Lika-liku Gender di Parlemen


Bicara wacana kesetaraan gender tak ada habisnya. Terlepas itu wacana teologis atau pun antropologis. Wacana ini pun semakin hangat diperbincangkan di Indonesia: perwakilan 30% perempuan di parlemen republik ini.

Di tengah hiruk pikuk dunia perpolitikan di Indonesia, isu keterwakilan perempuan di parlemen tetap tenang. Terlebih anggota parlemen yang notabennya anggota partai politik sibuk mengurusi masalah-masalah mengenai ambang batas (parliamentary threshold), sistem pemilu yang terbuka atau tertutup, atau soal lainnya berkaitan jumlah kursi dalam setiap daerah pemilihan.

Dari perjalanan panjang republik ini, patut diakui keterwakilan perempuan di parlemen mengalami peningkatan. Walaupun belum pernah menyentuh angka 30%. Untuk periode awal, (1950-1955) DPR Sementara, tercatat 3,8% perwakilan perempuan. Data terakhir, untuk periode (2009-2014), keterwakilan perempuan menyentuh angka 18% atau 101 perempuan dan 459 laki-laki.

Rendahnya tingkat keterwakilan perempuan di parlemen tidak hanya terjadi di Indonesia. Secara global, tingkat keterwakilan perempuan belum pernah mencapai lebih dari 50%. Menurut data Women National Parliements 2007, Swedia, negara di seberang laut Baltik ini telah mengirimkan perempuan ke parlemen hingga 47,3%. Tak jauh berbeda dengan negara sebelah utaranya, Finlandia sebesar 42%.

Urgensi Perempuan di Parlemen

Sebagai negara berkembang di berbagai lini kehidupan, peran serta perempuan di parlemen Indonesia sangatlah penting. Keterwakilan itu tidak hanya berbicara mengenai kesamaan hak antara perempuan dan laki-laki. Tidak juga terhenti pada persepi para feminis yang menganggap ketimpangan itu semata-mata sebagai konstruksi masyarakat (social construction).
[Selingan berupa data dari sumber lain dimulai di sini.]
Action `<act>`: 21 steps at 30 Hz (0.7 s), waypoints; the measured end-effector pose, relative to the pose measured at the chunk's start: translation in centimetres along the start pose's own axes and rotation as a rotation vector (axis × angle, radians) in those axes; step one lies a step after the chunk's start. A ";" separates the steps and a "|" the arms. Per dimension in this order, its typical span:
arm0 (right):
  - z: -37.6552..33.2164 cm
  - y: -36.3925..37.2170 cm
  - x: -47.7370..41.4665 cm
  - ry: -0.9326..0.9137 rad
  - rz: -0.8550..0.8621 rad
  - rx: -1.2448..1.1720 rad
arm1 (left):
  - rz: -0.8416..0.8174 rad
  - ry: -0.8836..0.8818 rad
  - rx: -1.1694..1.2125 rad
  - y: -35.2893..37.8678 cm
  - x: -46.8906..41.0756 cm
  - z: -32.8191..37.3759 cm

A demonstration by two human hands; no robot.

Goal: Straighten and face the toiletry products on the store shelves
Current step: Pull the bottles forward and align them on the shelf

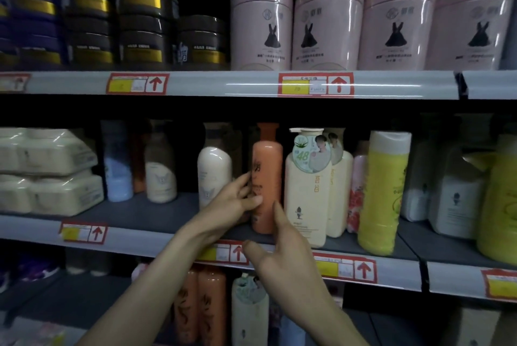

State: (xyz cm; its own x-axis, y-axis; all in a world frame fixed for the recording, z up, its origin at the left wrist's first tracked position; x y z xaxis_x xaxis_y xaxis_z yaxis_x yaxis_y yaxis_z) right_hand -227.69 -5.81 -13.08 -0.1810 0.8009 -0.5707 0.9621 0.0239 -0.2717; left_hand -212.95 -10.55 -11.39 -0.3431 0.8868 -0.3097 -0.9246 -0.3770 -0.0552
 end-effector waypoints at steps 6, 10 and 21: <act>-0.1 0.3 0.6 -0.037 0.096 0.052 | 0.118 0.194 -0.173 -1.1 0.3 0.3; -0.3 0.5 0.1 -0.050 0.203 -0.013 | 0.248 0.282 -0.121 -2.8 2.3 0.9; -4.0 8.1 -1.0 -0.182 0.128 -0.130 | 0.486 0.444 -0.087 -12.6 7.7 2.6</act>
State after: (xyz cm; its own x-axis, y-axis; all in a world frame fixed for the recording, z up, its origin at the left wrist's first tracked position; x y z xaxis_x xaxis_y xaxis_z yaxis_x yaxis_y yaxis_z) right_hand -218.88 -4.06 -11.63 -0.0782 0.6816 -0.7275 0.9955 0.0148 -0.0931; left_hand -204.40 1.69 -10.60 -0.5991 0.4230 -0.6798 -0.6591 -0.7427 0.1187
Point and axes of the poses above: each hand's wrist, its own x-axis away from the middle knuckle, its own y-axis out of the palm, z = x × y, the point moved 6 cm from there along -x, towards the middle knuckle, and after that the axes turned 14 degrees about z, right-handed, at the moved point
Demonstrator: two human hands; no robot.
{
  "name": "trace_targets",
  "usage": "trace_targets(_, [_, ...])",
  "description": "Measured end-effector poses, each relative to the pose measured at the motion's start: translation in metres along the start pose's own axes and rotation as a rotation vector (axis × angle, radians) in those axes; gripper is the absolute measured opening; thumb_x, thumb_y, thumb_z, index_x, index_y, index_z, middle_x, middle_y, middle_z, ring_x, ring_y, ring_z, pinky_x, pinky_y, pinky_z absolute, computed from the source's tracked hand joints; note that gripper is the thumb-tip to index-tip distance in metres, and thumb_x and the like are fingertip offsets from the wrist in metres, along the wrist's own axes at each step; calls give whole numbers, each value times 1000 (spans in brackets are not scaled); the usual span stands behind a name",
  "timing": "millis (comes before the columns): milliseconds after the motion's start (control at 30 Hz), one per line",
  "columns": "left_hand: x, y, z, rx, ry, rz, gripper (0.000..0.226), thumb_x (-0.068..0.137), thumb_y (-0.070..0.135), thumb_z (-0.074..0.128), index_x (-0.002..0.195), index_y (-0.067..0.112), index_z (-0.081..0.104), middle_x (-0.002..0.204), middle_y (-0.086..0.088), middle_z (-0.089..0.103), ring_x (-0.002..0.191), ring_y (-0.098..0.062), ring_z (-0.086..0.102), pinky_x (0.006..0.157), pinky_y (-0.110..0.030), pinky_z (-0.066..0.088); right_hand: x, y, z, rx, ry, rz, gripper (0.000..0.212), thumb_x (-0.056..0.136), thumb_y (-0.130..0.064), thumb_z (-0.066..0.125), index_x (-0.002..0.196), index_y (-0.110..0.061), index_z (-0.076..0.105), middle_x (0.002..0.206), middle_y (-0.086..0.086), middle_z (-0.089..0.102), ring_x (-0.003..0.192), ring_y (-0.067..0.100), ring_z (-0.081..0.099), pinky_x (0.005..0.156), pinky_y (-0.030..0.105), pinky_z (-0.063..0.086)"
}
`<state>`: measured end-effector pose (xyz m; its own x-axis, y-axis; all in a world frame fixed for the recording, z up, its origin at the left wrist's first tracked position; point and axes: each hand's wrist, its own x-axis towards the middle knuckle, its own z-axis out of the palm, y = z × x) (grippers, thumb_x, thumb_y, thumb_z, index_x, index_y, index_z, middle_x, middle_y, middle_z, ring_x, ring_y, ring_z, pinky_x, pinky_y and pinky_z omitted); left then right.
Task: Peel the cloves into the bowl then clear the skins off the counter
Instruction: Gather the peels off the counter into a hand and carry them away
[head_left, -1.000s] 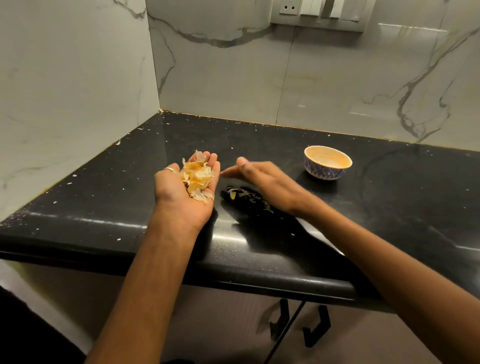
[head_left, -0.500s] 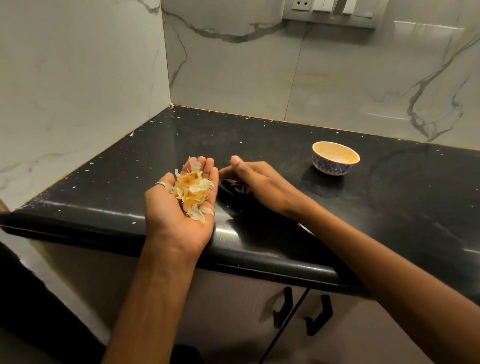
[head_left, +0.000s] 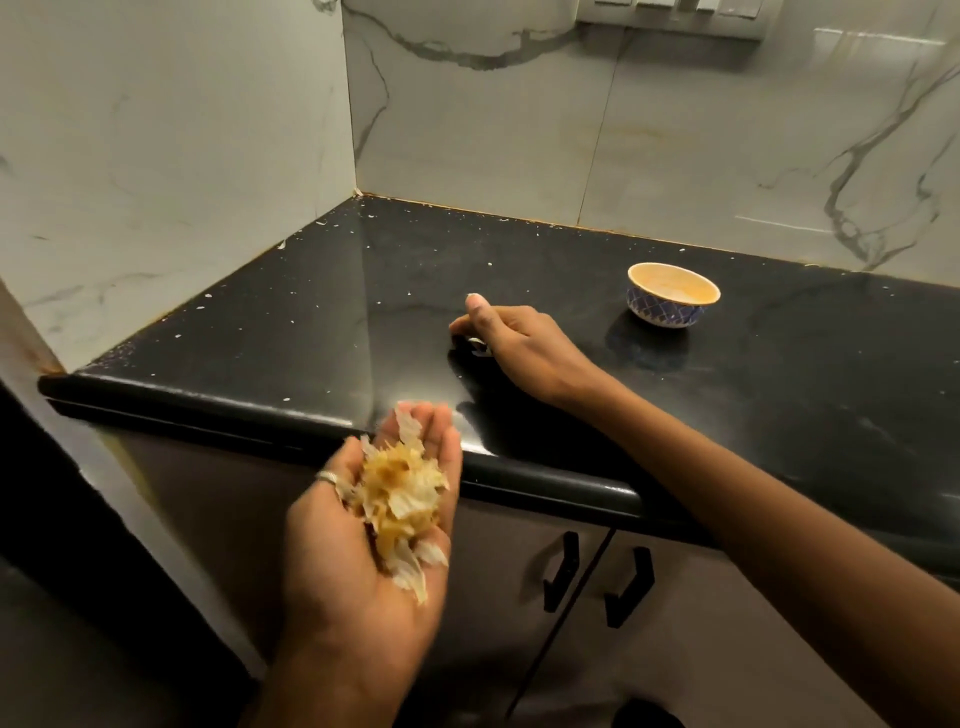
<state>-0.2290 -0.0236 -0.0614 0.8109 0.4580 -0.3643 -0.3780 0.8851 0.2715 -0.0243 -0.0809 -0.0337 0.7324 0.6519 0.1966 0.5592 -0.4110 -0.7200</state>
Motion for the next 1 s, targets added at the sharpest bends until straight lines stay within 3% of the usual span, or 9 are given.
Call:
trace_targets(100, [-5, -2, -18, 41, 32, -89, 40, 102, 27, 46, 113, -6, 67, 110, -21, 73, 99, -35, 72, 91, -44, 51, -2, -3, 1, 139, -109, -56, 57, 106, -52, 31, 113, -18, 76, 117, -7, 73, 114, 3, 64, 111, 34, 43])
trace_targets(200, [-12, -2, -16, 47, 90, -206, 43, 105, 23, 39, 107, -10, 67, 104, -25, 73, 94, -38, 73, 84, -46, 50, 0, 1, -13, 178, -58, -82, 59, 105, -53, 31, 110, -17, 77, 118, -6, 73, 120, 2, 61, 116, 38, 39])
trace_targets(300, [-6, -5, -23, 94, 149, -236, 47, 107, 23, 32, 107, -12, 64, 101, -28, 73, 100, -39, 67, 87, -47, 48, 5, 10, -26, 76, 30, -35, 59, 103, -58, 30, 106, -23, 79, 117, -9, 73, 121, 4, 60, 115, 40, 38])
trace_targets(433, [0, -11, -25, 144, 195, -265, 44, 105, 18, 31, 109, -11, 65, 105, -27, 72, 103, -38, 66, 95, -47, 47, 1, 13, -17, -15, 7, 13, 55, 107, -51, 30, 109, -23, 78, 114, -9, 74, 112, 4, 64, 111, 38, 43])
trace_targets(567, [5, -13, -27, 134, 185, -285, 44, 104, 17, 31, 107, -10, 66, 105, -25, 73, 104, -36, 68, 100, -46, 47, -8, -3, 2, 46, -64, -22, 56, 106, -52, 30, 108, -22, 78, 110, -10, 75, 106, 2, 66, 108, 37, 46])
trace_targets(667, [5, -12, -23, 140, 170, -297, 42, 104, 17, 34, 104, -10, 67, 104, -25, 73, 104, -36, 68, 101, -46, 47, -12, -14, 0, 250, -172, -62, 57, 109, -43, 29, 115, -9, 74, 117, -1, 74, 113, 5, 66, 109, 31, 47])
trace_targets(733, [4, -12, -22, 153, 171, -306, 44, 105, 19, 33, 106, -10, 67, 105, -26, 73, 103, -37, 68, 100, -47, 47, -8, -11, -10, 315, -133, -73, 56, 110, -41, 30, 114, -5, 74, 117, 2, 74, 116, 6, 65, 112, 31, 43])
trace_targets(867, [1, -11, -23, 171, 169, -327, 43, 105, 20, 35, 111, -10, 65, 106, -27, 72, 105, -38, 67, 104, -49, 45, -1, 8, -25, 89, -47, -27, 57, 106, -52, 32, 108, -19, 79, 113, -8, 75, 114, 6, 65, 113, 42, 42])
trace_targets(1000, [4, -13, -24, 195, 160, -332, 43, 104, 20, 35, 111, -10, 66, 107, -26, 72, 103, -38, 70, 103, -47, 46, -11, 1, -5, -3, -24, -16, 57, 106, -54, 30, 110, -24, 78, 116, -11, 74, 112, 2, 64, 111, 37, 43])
Atau pandangan teologis yang melihat ketimpangan gender sebagai divine creation, segalanya bersumber dari Tuhan.Tapi ada hal yang lebih urgent, yaitu kesinambungan hidup bangsa dan negara ini.

Kemajuan suatu bangsa sangat ditentukan oleh didikan orang tua, terlebih oleh ibu. Apa jadinya, jika perempuan pendidikan generasi muda negeri ini masih berada dalam posisi minoritas di parlemen. Siapa yang akan mengajukan legislasi-legislasi yang berpihak pada perempuan. Seperti yang kita ketahui pula, hampir 90% tenaga kerja Indonesia di luar negeri adalah perempuan. Jika tidak ada keseriusan dari perwakilan perempuan di parlemen, tentunya masalah-masalah terhadap TKW akan terus berlanjut. Dan masih banyak permasalahan perempuan: human trafficking, KDRT, dan sebagainya/

Di samping itu, Rabu 1 Feburari 2012, telah diumumkan Pemenang Indonesia Millenium Development Goals (MDGs) Awards. Namun, ada catatan beberapa program yang belum tercapai, yaitu Sanitasi, Kesehatan Ibu dan Anak (KIA), dan Penyakit Menular HIV-AIDS. Hal yang sangat memberikan dampak besar adalah permasalahan Kesehatan Ibu dan Anak. Betapa tidak, dengan luasnya negeri ini dan begitu banyak daerah-daerah tertinggal membuat program ini sulit terlaksana. Perempuan di daerah pelosok misalkan lebih produktif dalam menambah generasi. Mengingat juga hiburan di sana kurang. Terlebih pengetahuan kaum pria sebatas penggunaan otot.

Melihat urgenitas itulah keterwakilan perempuan perlu diperjuangkan di parlemen. Tentunya bukan tugas kaum perempuan semata, kaum pria pun harus berjuang untuk itu. Preseden buruk akan beberapa perempuan koruptor di parlemen janganlah menyurutkan cita-cita 30% keterwakilan perempuan. Sikap anggota perempuan parlemen yang cenderung diam hendaklah menjadi evaluasi. Jika tidak,mengutip ungkapan anggota DPR RI, “Lebih baik memiliki hanya satu perempuan dalam satu komisi asal setiap laki-laki memperjuangkan kepentingan perempuan, ketimbang banyak perempuan namun hanya diam dan tidak pernah mengemukakan pendapatnya.”

Oleh karenanya, mari kita saksikan persiapan kaum perempuan menuju parlemen 2014. Apakah ada usaha revolusioner, atau suara perempuan tak terafirmasi terbenam suara kepentingan partai politik. Tunggu saja!